On the other hand, we have the concept of bad leaver. In this case, it refers to termination circumstances that are associated with the professional leaving the company on less favourable terms or due to actions that have compromised the professional’s tenure with the company. This may include resignation without justification or serious breaches of contractual obligations which, by their nature, are detrimental to the partnership or its interests.
The partner or professional may leave because of:
- Breach of exclusivity and permanence obligations.
- Breach of non-competition obligations.
- Voluntary withdrawal of the professional during the term of the exclusivity and permanence obligations.
- Termination of the employment contract or contract for services for any reason that is not considered a good leaver event.
The departure of a key personnel under the good leaver category carries benefits compared to a departure classified as a bad leaver. In a good leaver scenario, the professional will generally retain his or her accrued and potential rights, whereas in a bad leaver situation, he or she is likely to lose all of these rights, but more on these later.
Advantages and disadvantages
Generally, these events are linked to the equity shares or any other type of rights granted in such a transaction.
When a situation arises in which a partner or professional of the company decides to leave the company under the conditions of a good leaver, an agreement will be established that will require such personnel to sell their shares at a more beneficial price for him or her.
An example of a good leaver might be as follows:
In the event of a good leaver event, the founder (and, subsidiarily and successively, the Company) will be entitled to purchase 100% of the departing professional’s unvested shares at their market value at a 25% discount, and the vested shares at their market value at a 10% discount.
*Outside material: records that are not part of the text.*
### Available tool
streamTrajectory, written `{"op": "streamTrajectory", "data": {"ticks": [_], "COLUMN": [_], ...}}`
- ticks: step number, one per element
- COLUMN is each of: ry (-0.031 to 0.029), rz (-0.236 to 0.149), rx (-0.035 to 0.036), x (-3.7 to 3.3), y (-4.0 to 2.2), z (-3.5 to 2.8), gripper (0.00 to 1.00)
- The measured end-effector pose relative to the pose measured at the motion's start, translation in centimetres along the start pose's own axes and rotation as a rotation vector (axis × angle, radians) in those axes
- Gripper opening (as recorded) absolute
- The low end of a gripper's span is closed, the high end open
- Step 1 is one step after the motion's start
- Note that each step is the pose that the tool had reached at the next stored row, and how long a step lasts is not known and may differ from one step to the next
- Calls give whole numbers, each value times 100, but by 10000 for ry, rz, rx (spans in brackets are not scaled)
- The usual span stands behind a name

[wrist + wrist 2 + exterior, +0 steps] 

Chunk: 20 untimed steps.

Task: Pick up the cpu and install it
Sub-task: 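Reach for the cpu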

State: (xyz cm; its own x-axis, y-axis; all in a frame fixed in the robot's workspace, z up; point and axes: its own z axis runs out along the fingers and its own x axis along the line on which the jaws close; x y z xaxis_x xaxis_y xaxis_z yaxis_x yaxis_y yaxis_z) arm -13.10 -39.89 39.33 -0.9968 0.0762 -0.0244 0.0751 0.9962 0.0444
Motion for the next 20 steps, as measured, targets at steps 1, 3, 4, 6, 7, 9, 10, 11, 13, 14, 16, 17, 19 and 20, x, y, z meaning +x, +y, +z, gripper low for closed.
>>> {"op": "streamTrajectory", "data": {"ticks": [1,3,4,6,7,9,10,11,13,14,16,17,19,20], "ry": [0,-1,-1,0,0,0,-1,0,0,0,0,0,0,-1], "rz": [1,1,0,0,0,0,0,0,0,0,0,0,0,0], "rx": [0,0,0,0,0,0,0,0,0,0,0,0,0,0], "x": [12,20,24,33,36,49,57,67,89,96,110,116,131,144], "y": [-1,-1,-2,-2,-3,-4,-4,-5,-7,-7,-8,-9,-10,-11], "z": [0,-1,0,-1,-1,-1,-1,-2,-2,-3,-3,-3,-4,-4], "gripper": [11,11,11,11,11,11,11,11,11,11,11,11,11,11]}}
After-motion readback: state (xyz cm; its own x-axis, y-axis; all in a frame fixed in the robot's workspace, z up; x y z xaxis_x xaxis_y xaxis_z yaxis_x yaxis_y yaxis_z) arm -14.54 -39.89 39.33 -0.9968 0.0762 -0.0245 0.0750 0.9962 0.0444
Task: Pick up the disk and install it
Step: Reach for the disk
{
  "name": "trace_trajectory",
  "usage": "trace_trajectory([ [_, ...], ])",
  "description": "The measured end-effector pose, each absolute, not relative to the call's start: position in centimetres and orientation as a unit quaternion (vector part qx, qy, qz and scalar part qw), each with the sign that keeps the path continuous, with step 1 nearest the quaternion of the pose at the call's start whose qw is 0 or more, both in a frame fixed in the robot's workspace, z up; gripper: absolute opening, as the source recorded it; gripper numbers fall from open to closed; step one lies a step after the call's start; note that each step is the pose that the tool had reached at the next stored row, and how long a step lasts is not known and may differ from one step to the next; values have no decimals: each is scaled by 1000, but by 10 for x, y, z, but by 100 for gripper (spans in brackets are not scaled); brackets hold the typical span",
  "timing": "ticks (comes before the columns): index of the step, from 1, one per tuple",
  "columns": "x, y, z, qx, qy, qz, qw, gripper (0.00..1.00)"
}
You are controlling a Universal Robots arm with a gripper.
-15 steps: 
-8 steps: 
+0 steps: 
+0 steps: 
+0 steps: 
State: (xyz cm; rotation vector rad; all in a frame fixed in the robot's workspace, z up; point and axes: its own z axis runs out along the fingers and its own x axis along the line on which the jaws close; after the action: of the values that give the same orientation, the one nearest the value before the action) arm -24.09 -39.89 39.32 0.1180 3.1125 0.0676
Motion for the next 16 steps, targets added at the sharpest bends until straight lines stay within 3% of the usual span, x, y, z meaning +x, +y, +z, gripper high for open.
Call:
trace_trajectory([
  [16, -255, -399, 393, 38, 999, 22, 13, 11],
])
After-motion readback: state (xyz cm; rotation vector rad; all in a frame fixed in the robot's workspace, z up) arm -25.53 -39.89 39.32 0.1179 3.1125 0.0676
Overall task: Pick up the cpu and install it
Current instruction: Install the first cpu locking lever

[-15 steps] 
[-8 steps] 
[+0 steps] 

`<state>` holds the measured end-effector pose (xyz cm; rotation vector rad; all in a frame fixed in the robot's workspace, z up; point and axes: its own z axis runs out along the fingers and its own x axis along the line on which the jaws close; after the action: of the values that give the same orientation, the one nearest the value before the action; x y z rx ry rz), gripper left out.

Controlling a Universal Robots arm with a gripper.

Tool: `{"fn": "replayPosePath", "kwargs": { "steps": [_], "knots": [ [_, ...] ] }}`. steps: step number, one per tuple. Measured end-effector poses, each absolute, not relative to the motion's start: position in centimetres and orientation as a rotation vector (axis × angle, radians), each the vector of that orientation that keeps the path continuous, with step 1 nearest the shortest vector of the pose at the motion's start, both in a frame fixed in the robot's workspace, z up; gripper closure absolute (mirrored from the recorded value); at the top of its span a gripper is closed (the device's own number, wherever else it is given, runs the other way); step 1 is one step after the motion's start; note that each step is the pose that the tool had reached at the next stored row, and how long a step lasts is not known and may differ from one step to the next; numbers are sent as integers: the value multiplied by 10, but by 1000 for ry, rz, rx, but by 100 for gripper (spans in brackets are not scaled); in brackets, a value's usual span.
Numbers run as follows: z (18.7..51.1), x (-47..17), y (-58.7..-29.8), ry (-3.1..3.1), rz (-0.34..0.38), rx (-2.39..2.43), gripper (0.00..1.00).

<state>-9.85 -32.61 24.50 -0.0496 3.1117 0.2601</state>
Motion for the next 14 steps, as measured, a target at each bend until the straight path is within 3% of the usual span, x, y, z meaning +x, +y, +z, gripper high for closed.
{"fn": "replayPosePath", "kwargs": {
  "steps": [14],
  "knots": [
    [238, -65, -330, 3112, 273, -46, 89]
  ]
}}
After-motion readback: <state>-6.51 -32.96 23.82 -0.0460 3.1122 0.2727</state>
However, when a situation arises where key personnel decide to leave the company under the terms of a bad leaver, an arrangement will be put in place that requires such personnel to sell their shares at a price more beneficial to the company in question.
An example of a bad leaver might be as follows:
In the event of a bad leaver event, the Founder (and, subsidiarily and sequentially, the company) shall be entitled to acquire 100% of the unvested shares of the defaulting key personnel at face value and 100% of the vested shares at their market value at a discount rate of 85%, without prejudice to any other compensation for damages to which the Company is entitled to claim pursuant to other provisions of this agreement.
Each contract, agreement and partnership may adjust, expand and define its good leaver and bad leaver events, depending on the activity, the professional, whether it is an investor or a CEO.